Nascido em 1895 na cidade de Santo Amaro, terra de Caetano Veloso e Maria Bethânia, o baiano Manoel Henrique Pereira ficou conhecido pela alcunha de Besouro Mangangá, por sua extrema habilidade na arte da capoeira.
Sua destreza e inteligência ajudaram a alimentar a crença popular de que o Besouro tinha poderes mágicos e o corpo fechado. Um desses poderes seria aquele que lhe deu o apelido: ele poderia se transformar em besouro e sair voando quando estivesse numa contenda com muitos adversários e não pudesse vencer a todos. Conta-se que não era criminoso, mas não gostava da polícia, o que lhe angariou antipatia das forças de segurança.

Um dos pilares da capoeira é a música, e principalmente o ritmo. Expressão genuína da cultura afro-brasileira, a capoeira agrega arte marcial e dança, que seguem o ritmo ditado pela música instrumental e vocal. A capoeira entrelaçada ao samba de roda, outra expressão cultural do Recôncavo Baiano, influenciou muitos compositores da música brasileira, destaque para Baden Powell.
Dentre canções inspiradas pela capoeira, quero me deter aqui em duas delas: “Fita Amarela” de Noel Rosa e “Lapinha” de Baden Powell e Paulo César Pinheiro.
Quando eu era criança, eu pensava que essas duas músicas eram uma só, pois minha mãe cantava regularmente as duas em nossa casa. A do Noel, ela cantava inteira, e começa assim:
“Quando eu morrer
Não quero choro nem vela,
Quero uma fita amarela
Gravada com o nome dela”
Já “Lapinha”, ela cantava só o refrão:
“Quando eu morrer me enterre na Lapinha,
Quando eu morrer me enterre na Lapinha
Calça, culote, paletó almofadinha
Calça, culote, paletó almofadinha”
Além do ritmo puxado para o samba de roda, mal sabia eu, ao perceber intuitivamente a similaridade, que ambas as canções teriam bebido na mesma fonte: um tema supostamente composto pelo Besouro Mangangá para suas rodas de capoeira.

A genialidade de Noel Rosa quase não nos deixa perceber as citações à capoeira e ao candomblé na música e na letra de seu samba urbano, apesar dele ter reproduzido frases inteiras da original atribuída ao Besouro. “Não quero choro nem vela” é uma rejeição aos rituais católicos tão arraigados na época de Noel.

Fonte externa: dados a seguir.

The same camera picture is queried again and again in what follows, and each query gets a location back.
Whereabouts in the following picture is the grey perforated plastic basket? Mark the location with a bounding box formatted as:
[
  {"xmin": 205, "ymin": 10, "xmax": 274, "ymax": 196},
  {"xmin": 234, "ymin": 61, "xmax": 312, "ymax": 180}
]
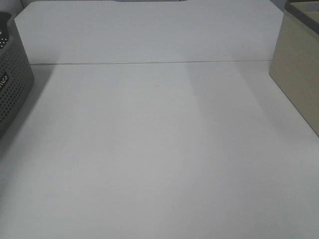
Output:
[{"xmin": 0, "ymin": 11, "xmax": 34, "ymax": 136}]

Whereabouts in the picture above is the beige fabric storage box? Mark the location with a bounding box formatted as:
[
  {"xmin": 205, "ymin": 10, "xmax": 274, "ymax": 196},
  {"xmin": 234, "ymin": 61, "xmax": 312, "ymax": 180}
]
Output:
[{"xmin": 269, "ymin": 0, "xmax": 319, "ymax": 133}]

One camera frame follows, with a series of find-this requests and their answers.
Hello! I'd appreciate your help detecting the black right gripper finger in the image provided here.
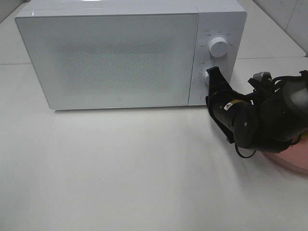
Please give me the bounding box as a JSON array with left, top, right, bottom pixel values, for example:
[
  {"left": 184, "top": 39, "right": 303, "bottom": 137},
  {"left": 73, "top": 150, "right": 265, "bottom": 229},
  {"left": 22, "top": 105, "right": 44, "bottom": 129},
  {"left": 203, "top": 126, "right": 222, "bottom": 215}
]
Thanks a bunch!
[{"left": 206, "top": 67, "right": 232, "bottom": 94}]

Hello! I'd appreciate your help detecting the round white door button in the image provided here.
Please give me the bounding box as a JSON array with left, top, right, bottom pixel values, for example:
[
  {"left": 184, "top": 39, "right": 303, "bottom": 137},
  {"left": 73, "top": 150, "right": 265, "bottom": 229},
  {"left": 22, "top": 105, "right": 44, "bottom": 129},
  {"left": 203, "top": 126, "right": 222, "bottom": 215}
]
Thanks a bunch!
[{"left": 200, "top": 91, "right": 208, "bottom": 105}]

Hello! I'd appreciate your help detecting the white microwave door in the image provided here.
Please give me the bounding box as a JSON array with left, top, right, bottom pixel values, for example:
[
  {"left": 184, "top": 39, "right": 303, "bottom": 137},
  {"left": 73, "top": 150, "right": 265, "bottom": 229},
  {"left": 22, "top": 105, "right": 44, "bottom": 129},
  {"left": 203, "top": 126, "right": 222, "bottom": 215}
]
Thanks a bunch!
[{"left": 16, "top": 13, "right": 198, "bottom": 110}]

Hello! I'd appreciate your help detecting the pink round plate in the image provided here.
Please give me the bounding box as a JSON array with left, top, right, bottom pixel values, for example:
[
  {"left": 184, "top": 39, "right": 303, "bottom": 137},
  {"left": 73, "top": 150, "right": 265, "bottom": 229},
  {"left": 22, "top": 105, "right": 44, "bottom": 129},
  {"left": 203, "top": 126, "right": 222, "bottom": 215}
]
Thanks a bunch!
[{"left": 262, "top": 137, "right": 308, "bottom": 175}]

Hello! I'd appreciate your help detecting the upper white power knob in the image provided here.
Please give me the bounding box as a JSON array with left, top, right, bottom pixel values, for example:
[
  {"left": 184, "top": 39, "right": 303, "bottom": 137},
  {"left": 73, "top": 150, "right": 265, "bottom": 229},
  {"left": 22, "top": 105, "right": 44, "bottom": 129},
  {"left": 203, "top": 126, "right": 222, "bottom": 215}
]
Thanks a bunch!
[{"left": 208, "top": 35, "right": 229, "bottom": 58}]

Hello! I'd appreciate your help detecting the white microwave oven body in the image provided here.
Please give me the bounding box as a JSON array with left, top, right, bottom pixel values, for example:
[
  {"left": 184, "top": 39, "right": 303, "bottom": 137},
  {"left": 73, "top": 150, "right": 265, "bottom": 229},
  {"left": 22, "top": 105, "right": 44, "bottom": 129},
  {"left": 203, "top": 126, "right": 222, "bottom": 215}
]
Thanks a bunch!
[{"left": 15, "top": 0, "right": 247, "bottom": 106}]

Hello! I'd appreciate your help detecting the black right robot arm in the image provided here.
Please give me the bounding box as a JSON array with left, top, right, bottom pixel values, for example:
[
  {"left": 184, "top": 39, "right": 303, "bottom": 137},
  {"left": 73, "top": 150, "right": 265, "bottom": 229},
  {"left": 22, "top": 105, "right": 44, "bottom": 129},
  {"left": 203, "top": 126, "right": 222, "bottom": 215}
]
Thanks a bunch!
[{"left": 206, "top": 66, "right": 308, "bottom": 153}]

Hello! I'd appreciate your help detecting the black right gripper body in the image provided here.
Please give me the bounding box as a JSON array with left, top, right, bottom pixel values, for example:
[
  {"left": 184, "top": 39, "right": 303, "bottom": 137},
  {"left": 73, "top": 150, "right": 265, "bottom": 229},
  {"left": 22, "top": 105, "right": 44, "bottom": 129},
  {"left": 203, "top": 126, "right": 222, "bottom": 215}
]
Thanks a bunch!
[{"left": 206, "top": 89, "right": 252, "bottom": 143}]

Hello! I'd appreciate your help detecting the lower white timer knob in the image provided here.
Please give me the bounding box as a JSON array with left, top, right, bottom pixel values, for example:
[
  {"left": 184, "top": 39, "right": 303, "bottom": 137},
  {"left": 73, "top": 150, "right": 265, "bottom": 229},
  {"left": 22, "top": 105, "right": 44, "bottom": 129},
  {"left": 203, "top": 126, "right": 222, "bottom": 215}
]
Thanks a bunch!
[{"left": 203, "top": 70, "right": 209, "bottom": 85}]

Há também citações à reencarnação e a comemorar a passagem da alma com samba, sapateado e choro de flauta.
Já na música de Baden Powell e na letra de Paulo César Pinheiro, a presença do Besouro, que também era conhecido por Cordão de Ouro, é explícita:
“Adeus Bahia, zum zum zum, Cordão de Ouro
Eu vou partir porque mataram o meu Besouro
Adeus Bahia, zum zum zum, Cordão de Ouro
Eu vou partir porque mataram o meu Besouro”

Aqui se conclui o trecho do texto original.